A report by the cybersecurity firm Mandiant concluded that in the end, efforts by Russia, China and Iran, some targeted specific contests but were mostly “limited to moderate in scale.”

A number of experts warn the threat of election disinformation is here to stay.

 

Future disinformation threats

 

“Narratives like the Big Lie have become systemic,” Graham Brookie, senior director of the Digital Forensic Research Lab at the Atlantic Council, said about former President Donald Trump’s disproven claims that the 2020 U.S. presidential election was stolen from him.

 

“[There is] not a huge amount of audience growth on that narrative, but for the audiences and communities that are engaged in and believe in that narrative, their engagement has gone up and become more hardened,” Brookie told VOA.

 

Some U.S. lawmakers are likewise warning the threats are not dissipating.

 

“After each election cycle, social media platforms like Meta often alter or roll back certain misinformation policies, because they are temporary and specific to the election season,” Democratic Representative Adam Schiff, chair of the House Intelligence Committee, and Democratic Senator Sheldon Whitehouse wrote in a letter to the social media giant December 14.

 

“Doing so in this current environment, in which election disinformation continuously erodes trust in the integrity of the voting process, would be a tragic mistake,” they added. “Meta must commit to strong election misinformation policies year-round, as we are still witnessing falsehoods about voting and the prior elections spreading on your platform.”

 

Other lawmakers are looking at social media apps from China and Russia, calling for some, such as TikTok, to be banned in the U.S.
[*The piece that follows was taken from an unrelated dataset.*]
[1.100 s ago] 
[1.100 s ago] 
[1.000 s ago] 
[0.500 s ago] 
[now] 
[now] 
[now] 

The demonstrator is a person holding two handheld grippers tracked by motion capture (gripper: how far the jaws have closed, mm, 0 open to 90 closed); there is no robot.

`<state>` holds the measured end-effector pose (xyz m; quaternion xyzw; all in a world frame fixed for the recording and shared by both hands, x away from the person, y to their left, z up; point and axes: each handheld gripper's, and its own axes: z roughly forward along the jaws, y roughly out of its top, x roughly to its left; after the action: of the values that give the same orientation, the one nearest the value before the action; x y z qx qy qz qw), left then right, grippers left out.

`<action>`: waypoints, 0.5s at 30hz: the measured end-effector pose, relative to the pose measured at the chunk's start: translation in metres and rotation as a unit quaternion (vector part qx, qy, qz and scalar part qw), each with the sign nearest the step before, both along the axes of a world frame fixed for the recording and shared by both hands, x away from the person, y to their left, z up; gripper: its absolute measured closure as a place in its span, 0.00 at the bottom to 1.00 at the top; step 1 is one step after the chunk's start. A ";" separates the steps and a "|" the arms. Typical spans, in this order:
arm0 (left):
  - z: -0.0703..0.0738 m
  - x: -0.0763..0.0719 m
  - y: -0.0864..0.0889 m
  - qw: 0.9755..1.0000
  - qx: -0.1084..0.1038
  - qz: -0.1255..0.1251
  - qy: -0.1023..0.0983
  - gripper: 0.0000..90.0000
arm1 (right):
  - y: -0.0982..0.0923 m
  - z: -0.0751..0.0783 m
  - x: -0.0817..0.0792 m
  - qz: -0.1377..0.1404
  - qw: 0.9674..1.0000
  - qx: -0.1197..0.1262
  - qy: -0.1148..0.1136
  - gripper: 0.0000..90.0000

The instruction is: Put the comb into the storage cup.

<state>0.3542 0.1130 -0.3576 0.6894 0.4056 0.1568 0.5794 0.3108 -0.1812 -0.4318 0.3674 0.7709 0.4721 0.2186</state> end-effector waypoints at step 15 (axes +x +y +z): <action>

“TikTok is digital fentanyl that’s addicting Americans, collecting troves of their data, and censoring their news,” Republican Representative Mike Gallagher said in a statement regarding a bill designed to block such apps.

 

“This isn’t about creative videos,” Republican Senator Marco Rubio, vice chair of the Senate Intelligence Committee said in a statement regarding TikTok.

 

“This is about an app that is collecting data on tens of millions of American children and adults every day. We know it’s used to manipulate feeds and influence elections,” he said. “We know it answers to the People’s Republic of China.”